Task instructions: Would you return every entry below without a single difference?

Saved data entries
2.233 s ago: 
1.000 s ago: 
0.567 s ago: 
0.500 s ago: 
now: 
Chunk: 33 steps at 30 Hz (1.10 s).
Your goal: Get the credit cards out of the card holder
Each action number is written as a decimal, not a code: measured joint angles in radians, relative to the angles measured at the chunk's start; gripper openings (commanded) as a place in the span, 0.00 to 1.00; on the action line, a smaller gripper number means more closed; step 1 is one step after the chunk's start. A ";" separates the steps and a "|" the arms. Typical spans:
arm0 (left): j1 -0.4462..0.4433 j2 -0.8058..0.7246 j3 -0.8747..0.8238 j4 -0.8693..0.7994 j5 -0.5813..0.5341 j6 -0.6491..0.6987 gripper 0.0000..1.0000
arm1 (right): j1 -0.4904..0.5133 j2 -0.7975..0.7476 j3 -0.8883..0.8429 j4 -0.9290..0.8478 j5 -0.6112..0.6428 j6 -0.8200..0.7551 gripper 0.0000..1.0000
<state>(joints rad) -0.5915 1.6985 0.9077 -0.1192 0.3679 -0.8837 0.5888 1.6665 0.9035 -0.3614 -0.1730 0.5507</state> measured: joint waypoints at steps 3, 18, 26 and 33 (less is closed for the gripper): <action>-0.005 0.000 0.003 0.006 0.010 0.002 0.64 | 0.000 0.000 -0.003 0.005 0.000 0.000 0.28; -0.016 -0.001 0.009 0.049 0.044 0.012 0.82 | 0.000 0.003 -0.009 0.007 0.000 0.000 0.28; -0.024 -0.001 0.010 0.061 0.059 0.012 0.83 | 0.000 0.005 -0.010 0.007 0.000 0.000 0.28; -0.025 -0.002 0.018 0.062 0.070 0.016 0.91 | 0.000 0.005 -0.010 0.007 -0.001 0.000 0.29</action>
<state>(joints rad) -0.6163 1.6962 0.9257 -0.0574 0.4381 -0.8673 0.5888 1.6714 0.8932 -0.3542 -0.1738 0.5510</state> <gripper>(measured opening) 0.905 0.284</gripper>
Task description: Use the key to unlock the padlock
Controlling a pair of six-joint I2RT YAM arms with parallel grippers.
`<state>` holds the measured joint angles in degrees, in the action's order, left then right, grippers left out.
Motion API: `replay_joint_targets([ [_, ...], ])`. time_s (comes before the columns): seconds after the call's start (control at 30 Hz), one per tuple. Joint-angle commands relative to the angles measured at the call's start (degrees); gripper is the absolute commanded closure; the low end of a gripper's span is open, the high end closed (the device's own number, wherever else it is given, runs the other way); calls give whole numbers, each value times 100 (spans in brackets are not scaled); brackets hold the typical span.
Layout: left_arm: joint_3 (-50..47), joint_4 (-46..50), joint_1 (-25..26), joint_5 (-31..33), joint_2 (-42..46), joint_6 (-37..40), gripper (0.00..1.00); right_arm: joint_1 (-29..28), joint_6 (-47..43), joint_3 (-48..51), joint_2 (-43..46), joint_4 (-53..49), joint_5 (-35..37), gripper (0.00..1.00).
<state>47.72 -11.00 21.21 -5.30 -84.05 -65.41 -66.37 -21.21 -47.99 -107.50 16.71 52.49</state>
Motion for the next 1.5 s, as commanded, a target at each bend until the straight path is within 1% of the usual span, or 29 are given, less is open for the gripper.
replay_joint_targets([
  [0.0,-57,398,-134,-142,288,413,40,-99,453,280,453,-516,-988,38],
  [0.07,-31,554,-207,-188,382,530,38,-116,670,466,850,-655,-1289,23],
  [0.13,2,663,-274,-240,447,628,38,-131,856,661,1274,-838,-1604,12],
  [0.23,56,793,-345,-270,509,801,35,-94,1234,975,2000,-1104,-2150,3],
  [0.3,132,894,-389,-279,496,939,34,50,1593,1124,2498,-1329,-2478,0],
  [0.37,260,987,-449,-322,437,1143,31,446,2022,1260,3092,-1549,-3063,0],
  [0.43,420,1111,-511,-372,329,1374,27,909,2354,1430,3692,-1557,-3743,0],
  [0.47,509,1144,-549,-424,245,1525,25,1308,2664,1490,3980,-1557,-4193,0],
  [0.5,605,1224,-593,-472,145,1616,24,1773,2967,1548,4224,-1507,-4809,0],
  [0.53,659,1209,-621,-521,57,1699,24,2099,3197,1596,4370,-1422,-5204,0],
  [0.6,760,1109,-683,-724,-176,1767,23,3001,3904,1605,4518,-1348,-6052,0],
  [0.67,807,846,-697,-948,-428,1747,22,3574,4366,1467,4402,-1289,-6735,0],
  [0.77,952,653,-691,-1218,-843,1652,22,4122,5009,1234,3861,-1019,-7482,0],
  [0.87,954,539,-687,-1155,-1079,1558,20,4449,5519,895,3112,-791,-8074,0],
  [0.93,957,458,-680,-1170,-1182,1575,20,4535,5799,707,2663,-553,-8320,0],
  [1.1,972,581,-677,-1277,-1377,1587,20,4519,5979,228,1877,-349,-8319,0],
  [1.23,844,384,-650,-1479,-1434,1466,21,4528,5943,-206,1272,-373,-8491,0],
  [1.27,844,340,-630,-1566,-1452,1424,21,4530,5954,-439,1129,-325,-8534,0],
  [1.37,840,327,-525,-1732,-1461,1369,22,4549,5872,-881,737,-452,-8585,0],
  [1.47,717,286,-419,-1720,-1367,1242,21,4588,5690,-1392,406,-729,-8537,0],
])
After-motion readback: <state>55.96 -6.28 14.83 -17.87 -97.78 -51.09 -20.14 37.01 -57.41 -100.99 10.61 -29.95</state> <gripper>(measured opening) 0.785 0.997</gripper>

Exercise solution:
2.233 s ago: 
1.000 s ago: 
0.567 s ago: 
0.500 s ago: 
now: 
Chunk: 33 steps at 30 Hz (1.10 s).
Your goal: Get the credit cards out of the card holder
Each action number is written as a decimal, not a code: measured joint angles in radians, relative to the angles measured at the chunk's start; gripper openings (commanded) as a place in the span, 0.00 to 1.00; on the action line, a smaller gripper number means more closed; step 1 is one step after the chunk's start. A ";" separates the steps and a "|" the arms. Typical spans:
arm0 (left): j1 -0.4462..0.4433 j2 -0.8058..0.7246 j3 -0.8747..0.8238 j4 -0.8693..0.7994 j5 -0.5813..0.5341 j6 -0.6491..0.6987 gripper 0.0000..1.0000
arm1 (right): j1 -0.4904..0.5133 j2 -0.7975..0.7476 j3 -0.8883..0.8429 j4 -0.9290..0.8478 j5 -0.6112..0.6428 j6 -0.8200..0.7551 gripper 0.0000..1.0000
<state>(joints rad) -0.5915 1.6985 0.9077 -0.1192 0.3679 -0.8837 0.5888 1.6665 0.9035 -0.3614 -0.1730 0.5507</state> measured: joint waypoints at steps 3, 18, 26 and 33 (less is closed for the gripper): <action>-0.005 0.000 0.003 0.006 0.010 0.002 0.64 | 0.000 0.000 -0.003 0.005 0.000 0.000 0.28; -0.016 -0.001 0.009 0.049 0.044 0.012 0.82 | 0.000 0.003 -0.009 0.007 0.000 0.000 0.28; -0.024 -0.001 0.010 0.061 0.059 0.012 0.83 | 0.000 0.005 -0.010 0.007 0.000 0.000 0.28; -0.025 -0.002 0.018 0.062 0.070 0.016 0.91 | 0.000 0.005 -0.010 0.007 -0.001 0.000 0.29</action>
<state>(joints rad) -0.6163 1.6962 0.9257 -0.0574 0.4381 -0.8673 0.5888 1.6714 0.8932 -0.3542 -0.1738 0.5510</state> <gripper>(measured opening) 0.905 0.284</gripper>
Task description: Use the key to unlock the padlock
Controlling a pair of six-joint I2RT YAM arms with parallel grippers.
`<state>` holds the measured joint angles in degrees, in the action's order, left then right, grippers left out.
Motion API: `replay_joint_targets([ [_, ...], ])`. time_s (comes before the columns): seconds after the call's start (control at 30 Hz), one per tuple. Joint-angle commands relative to the angles measured at the call's start (degrees); gripper is the absolute commanded closure; the low end of a gripper's span is open, the high end closed (the device's own number, wherever else it is given, runs the other way); calls give whole numbers, each value times 100 (spans in brackets are not scaled); brackets hold the typical span.
Layout: left_arm: joint_3 (-50..47), joint_4 (-46..50), joint_1 (-25..26), joint_5 (-31..33), joint_2 (-42..46), joint_6 (-37..40), gripper (0.00..1.00); right_arm: joint_1 (-29..28), joint_6 (-47..43), joint_3 (-48..51), joint_2 (-43..46), joint_4 (-53..49), joint_5 (-35..37), gripper (0.00..1.00).
<state>47.72 -11.00 21.21 -5.30 -84.05 -65.41 -66.37 -21.21 -47.99 -107.50 16.71 52.49</state>
Motion for the next 1.5 s, as commanded, a target at each bend until the straight path is within 1% of the usual span, or 29 are given, less is open for the gripper.
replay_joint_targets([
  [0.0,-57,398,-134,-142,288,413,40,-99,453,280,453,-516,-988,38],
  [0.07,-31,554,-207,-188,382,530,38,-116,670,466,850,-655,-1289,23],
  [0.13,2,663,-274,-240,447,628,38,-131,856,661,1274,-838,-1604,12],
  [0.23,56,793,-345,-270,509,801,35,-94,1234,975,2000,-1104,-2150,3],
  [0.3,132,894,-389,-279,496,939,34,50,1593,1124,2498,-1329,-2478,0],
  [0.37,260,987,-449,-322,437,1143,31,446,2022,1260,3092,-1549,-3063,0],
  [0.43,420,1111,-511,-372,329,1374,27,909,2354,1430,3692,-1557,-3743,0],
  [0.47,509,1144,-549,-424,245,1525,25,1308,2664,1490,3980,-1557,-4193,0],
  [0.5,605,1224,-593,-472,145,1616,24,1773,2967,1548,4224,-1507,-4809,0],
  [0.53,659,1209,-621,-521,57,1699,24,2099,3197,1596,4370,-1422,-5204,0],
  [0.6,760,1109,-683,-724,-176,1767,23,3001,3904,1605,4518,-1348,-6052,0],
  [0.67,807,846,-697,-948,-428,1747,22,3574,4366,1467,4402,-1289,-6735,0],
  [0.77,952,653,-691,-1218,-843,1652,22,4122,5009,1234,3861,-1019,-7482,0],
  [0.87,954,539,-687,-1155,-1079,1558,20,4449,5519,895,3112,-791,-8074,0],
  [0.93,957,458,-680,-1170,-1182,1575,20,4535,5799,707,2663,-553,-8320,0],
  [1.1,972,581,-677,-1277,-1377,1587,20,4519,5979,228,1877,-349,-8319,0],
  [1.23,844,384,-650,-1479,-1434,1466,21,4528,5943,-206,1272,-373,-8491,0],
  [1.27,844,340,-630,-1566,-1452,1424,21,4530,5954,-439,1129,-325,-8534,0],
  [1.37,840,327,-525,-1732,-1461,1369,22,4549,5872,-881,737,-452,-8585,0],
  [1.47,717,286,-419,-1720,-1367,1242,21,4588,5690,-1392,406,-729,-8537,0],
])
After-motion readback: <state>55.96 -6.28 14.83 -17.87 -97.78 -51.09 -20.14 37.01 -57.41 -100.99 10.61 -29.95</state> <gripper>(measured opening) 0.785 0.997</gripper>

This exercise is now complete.